- **Task details**:
Only lines containing "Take" are wanted from the data below. Copy those lines.
========
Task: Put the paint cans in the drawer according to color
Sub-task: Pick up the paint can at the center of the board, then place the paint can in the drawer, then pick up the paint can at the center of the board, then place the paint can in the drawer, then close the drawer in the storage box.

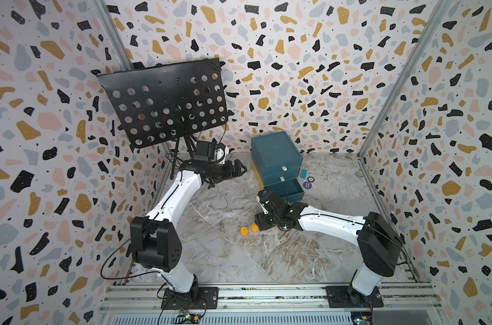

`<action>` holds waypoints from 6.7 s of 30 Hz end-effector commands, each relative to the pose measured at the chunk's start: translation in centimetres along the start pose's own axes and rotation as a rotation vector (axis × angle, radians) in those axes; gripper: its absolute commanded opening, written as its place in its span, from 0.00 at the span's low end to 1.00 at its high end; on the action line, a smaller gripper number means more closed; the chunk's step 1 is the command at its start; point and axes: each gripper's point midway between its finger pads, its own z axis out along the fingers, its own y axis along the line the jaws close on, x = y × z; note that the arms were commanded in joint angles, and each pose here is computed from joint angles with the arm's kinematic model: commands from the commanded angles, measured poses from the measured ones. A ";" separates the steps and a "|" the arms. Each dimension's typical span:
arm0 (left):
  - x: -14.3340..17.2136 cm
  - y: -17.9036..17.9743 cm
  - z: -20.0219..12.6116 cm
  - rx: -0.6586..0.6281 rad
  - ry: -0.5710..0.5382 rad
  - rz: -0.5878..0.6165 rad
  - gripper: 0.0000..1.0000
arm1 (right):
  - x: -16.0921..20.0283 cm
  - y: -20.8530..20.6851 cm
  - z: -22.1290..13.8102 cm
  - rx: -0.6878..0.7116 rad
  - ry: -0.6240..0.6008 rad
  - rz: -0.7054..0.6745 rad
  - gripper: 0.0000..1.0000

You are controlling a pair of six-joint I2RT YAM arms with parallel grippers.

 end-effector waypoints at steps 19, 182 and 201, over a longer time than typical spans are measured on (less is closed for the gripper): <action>-0.8 -0.1 -0.7 0.015 -0.035 0.021 1.00 | 0.2 1.8 3.5 0.002 0.068 -0.001 0.66; -2.9 -0.9 1.1 0.042 -0.036 -0.063 1.00 | -12.5 -11.9 -0.4 0.197 -0.202 0.104 0.62; -8.0 -7.5 9.4 0.118 0.000 -0.046 1.00 | -3.3 -16.9 -9.4 0.125 -0.367 0.358 0.15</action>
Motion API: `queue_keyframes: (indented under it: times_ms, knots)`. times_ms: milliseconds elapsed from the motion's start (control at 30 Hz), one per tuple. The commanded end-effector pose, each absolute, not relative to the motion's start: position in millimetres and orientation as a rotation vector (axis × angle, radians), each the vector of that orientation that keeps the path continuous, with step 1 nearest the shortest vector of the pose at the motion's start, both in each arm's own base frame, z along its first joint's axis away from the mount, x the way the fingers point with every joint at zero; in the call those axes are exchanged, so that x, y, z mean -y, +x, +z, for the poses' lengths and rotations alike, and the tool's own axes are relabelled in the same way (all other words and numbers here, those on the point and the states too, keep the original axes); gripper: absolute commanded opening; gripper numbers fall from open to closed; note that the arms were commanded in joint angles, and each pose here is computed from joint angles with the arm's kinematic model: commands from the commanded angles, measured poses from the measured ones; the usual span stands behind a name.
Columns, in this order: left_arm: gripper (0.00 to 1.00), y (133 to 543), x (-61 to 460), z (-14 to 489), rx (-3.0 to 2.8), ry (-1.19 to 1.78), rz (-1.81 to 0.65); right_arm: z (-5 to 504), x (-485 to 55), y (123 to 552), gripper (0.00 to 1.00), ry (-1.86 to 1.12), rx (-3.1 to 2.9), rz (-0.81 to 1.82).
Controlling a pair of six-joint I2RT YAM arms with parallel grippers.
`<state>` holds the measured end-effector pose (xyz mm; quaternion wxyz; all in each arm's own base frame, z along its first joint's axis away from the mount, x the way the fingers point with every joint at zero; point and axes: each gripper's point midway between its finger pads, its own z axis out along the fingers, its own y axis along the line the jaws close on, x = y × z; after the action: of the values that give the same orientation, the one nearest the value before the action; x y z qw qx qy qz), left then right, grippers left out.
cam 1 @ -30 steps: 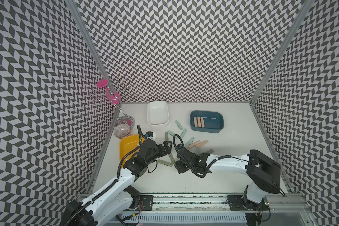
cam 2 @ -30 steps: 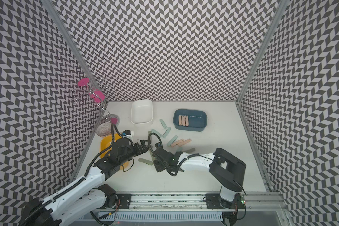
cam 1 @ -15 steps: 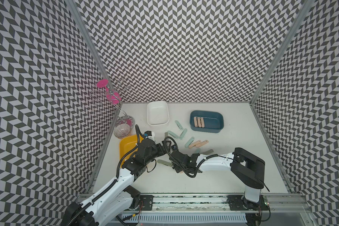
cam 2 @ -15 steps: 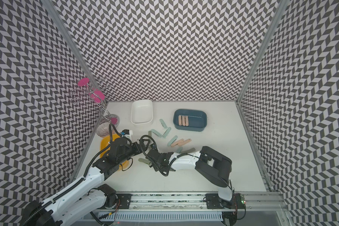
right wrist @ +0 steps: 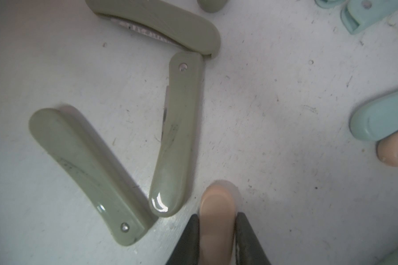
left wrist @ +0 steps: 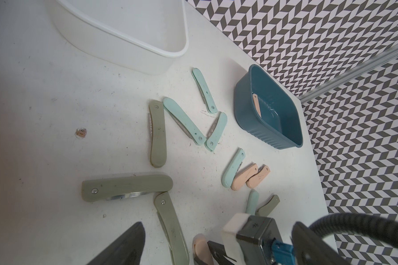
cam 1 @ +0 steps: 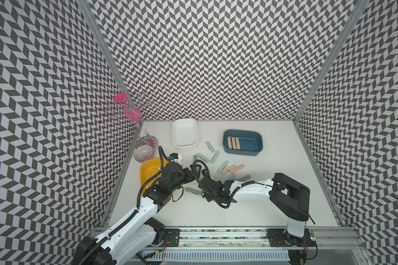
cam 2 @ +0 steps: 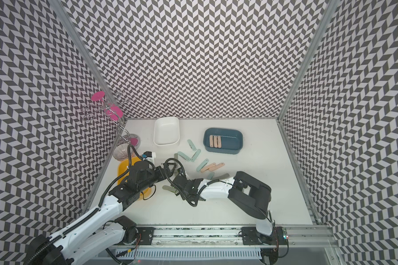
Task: Place the fruit knives into the storage box by color
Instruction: Pick up the fruit knife from the center of the board.
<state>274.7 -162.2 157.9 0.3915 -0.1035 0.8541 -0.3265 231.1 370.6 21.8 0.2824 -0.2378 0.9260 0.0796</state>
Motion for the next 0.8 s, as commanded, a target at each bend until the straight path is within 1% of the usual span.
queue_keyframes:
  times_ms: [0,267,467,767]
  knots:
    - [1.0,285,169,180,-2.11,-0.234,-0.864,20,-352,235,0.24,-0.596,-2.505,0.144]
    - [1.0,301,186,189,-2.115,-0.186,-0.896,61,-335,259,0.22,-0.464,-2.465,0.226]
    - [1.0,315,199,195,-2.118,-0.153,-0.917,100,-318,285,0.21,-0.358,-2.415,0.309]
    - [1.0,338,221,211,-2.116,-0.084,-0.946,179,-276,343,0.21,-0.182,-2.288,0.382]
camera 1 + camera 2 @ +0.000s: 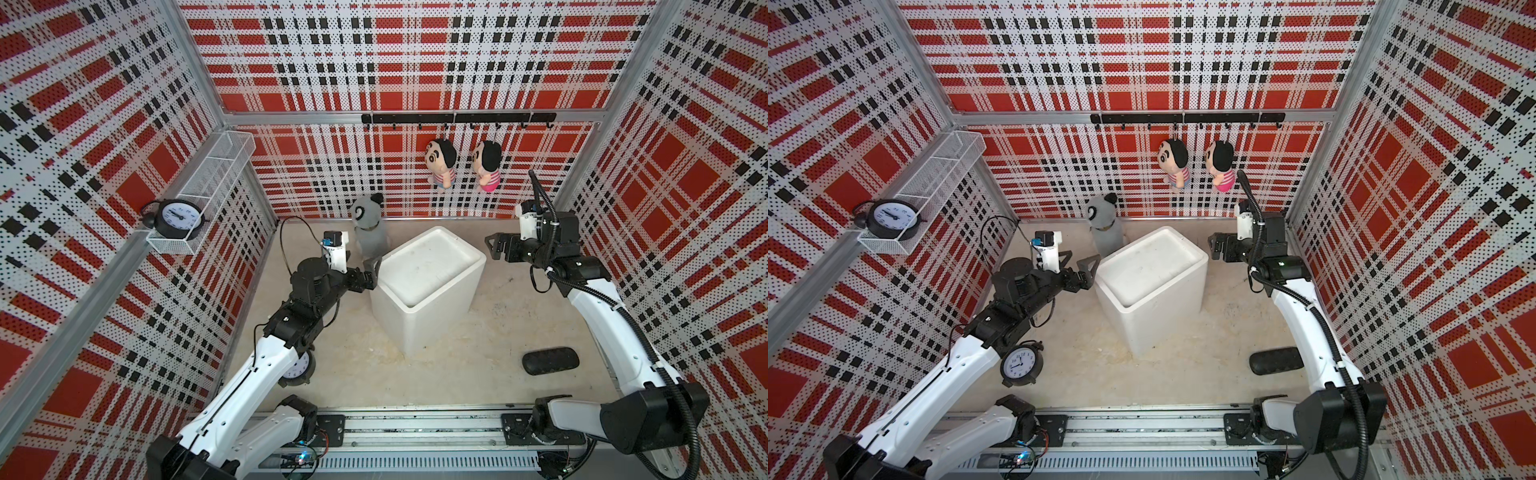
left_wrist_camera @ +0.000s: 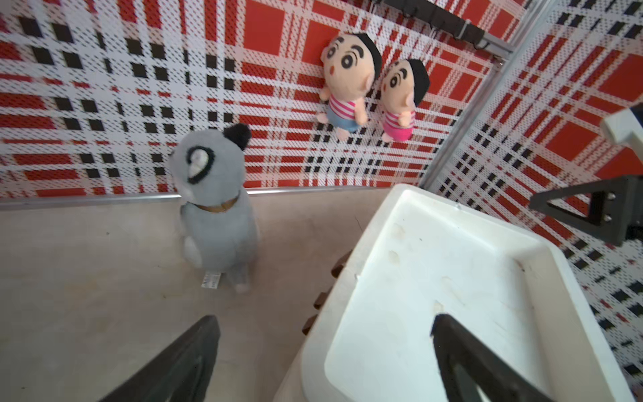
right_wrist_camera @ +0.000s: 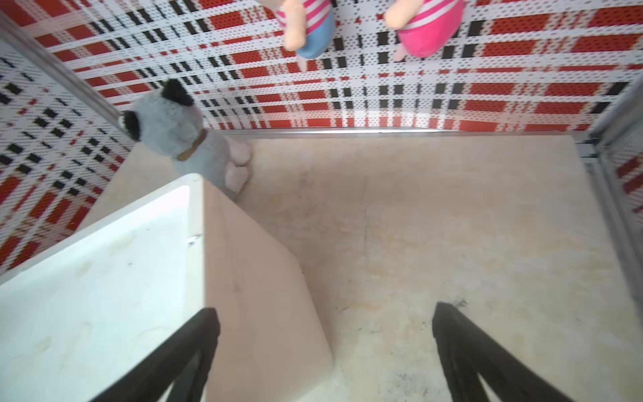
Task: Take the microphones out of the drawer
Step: Adjust the storage box at the center of the board.
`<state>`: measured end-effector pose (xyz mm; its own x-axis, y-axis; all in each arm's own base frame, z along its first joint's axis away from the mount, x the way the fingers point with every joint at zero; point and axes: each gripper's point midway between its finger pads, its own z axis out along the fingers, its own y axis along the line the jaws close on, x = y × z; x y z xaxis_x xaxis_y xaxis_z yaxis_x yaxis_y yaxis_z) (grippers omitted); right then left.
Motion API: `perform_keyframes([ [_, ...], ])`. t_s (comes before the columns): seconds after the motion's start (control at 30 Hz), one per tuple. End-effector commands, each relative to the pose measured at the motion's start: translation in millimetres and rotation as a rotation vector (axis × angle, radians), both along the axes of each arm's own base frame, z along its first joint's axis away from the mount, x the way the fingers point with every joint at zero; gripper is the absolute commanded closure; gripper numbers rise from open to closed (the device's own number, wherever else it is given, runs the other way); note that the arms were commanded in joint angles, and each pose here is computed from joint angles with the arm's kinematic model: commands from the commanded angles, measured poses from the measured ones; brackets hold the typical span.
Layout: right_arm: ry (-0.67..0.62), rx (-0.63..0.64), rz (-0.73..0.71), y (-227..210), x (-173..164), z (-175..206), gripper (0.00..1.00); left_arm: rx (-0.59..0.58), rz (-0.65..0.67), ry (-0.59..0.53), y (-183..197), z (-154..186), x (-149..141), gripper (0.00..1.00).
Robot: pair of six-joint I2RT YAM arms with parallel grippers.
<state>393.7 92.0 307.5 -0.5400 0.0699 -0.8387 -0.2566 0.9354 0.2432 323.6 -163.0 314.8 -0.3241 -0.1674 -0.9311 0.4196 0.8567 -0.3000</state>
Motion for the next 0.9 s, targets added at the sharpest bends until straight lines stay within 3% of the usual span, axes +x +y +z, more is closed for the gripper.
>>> perform_keyframes([
  [0.0,0.029,0.105,0.110,25.6,-3.9,1.9,0.00,-0.059,-0.086,0.035,-15.7,4.1,-11.5,0.02],
  [0.13,0.042,0.188,0.199,47.0,-2.4,2.6,0.00,-0.137,-0.037,0.073,-12.1,1.2,-10.5,0.02],
  [0.43,0.103,0.264,0.369,85.8,-10.0,-8.3,0.00,-0.371,-0.097,0.108,-34.9,1.9,-21.2,0.02],
  [0.87,0.139,0.315,0.453,104.1,-40.0,-21.1,0.00,-0.489,0.016,0.123,-45.4,-19.4,-6.8,0.02],
])
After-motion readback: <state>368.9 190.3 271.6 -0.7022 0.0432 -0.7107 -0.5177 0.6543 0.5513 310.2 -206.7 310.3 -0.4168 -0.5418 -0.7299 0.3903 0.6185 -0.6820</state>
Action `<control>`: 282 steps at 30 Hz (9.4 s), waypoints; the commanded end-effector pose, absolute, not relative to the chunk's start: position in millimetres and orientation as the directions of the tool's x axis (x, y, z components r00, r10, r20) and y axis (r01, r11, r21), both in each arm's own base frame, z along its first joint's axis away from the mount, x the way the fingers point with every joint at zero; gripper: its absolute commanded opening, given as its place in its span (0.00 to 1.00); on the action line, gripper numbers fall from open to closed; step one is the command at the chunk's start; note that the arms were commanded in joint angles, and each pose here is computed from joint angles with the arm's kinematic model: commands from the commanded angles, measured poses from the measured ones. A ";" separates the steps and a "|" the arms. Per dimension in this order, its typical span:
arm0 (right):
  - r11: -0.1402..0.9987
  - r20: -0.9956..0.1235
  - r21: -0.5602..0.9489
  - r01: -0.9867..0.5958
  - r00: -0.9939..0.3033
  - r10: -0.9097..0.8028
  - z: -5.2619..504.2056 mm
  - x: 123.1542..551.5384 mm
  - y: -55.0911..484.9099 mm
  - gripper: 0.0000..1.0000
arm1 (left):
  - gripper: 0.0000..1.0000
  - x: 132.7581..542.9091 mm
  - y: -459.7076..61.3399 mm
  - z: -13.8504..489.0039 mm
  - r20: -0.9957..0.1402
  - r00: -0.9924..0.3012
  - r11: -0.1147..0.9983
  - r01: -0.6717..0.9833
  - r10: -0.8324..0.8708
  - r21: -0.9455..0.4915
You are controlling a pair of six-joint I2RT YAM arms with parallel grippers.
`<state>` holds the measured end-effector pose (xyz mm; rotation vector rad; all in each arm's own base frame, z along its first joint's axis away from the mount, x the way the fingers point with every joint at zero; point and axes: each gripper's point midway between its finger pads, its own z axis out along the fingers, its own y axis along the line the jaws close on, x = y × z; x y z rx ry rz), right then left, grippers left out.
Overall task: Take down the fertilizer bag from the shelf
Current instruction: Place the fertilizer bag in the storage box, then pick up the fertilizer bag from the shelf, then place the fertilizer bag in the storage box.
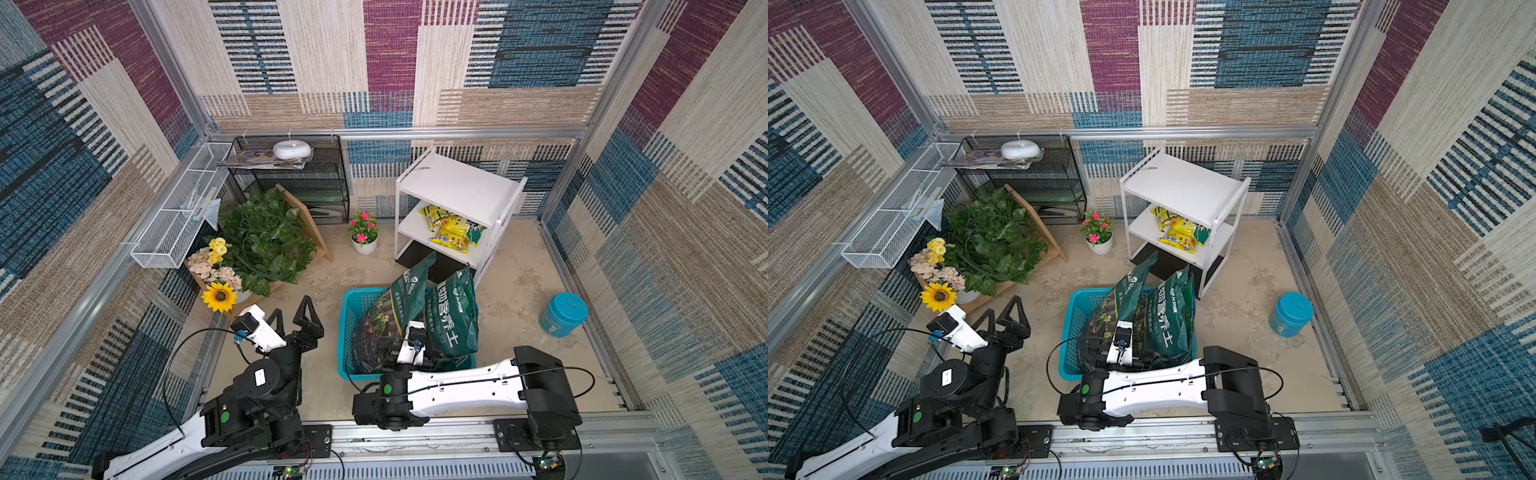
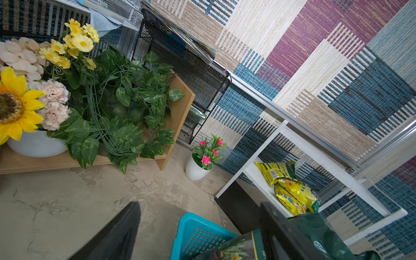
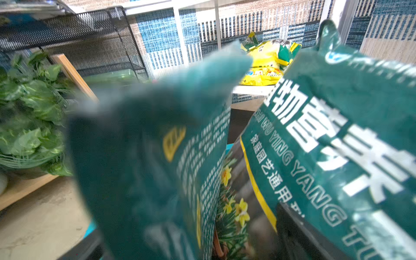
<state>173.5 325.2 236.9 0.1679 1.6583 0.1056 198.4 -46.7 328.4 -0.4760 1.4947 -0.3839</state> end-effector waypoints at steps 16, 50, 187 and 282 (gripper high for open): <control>0.926 -0.983 -0.182 0.330 -0.085 -0.163 440.7 291.9 285.1 0.99 | 0.86 200.6 -51.5 327.2 -0.863 0.044 0.862 -0.044 -0.504 -0.505; 0.968 -0.937 0.213 -0.134 0.252 0.241 499.9 204.4 82.5 1.00 | 0.78 397.0 -339.5 359.1 -0.773 -0.631 0.766 0.459 -0.075 -0.449; 0.977 -0.941 0.165 -0.133 0.277 0.197 479.7 217.2 101.6 1.00 | 0.00 401.1 -358.7 386.5 -0.647 -0.595 0.541 0.382 -0.477 -0.749; 0.965 -0.971 0.108 -0.239 0.180 0.154 448.3 263.4 169.8 1.00 | 0.76 257.7 -213.8 209.5 -0.744 -0.479 0.637 0.402 -0.466 -0.658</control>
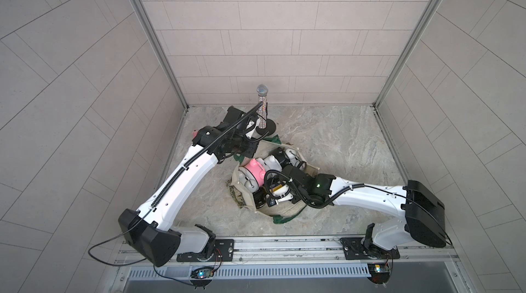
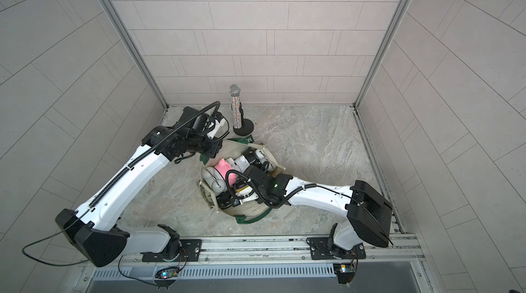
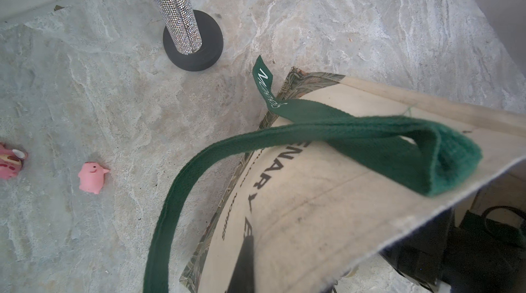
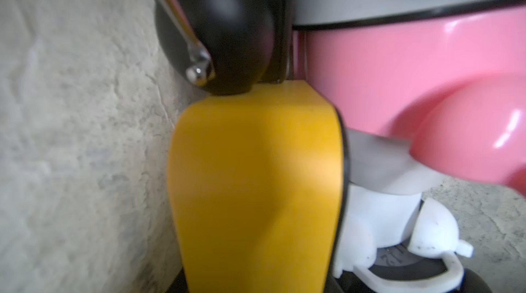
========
- **Solution for this task**:
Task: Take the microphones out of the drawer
Overall task: Take down the fertilizer bag from the shelf

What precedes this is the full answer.